- Instructions to follow -
Your task is to copy each line of the material that holds the word "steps".
****************
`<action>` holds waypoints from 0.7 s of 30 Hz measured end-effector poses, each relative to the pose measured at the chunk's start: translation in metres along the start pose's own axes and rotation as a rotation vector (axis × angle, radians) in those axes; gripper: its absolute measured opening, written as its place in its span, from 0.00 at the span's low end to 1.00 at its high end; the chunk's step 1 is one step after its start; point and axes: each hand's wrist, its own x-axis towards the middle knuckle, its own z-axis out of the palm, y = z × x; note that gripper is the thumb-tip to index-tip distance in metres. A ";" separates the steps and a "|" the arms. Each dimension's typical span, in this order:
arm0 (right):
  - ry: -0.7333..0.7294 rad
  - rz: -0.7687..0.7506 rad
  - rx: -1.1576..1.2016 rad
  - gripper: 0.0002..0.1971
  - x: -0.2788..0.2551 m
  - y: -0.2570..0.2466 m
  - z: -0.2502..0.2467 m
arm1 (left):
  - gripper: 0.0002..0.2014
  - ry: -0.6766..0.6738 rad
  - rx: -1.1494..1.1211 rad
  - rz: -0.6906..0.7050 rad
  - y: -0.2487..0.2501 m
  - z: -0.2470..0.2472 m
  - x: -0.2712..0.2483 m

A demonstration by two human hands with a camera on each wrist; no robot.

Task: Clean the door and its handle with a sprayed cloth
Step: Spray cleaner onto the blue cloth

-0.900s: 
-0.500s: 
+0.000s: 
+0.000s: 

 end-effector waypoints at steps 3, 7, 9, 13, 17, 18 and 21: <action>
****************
- Result for this task -
`<action>` holds waypoints from 0.7 s of 30 Hz measured end-effector poses, each relative to the pose measured at the chunk's start: translation in metres along the start pose's own axes and rotation as a rotation vector (axis × angle, radians) in those axes; gripper: its absolute measured opening, written as its place in its span, from 0.00 at the span's low end to 1.00 at its high end; the chunk's step 1 is one step after its start; point and axes: each hand's wrist, its own x-axis towards the middle knuckle, its own z-axis out of the palm, y = z × x; note that gripper is the thumb-tip to index-tip distance in metres. A ";" separates the steps and a "|" the arms. Each dimension's typical span, in this order:
 end-effector waypoints at steps 3, 7, 9, 13, 17, 18 and 21: <action>

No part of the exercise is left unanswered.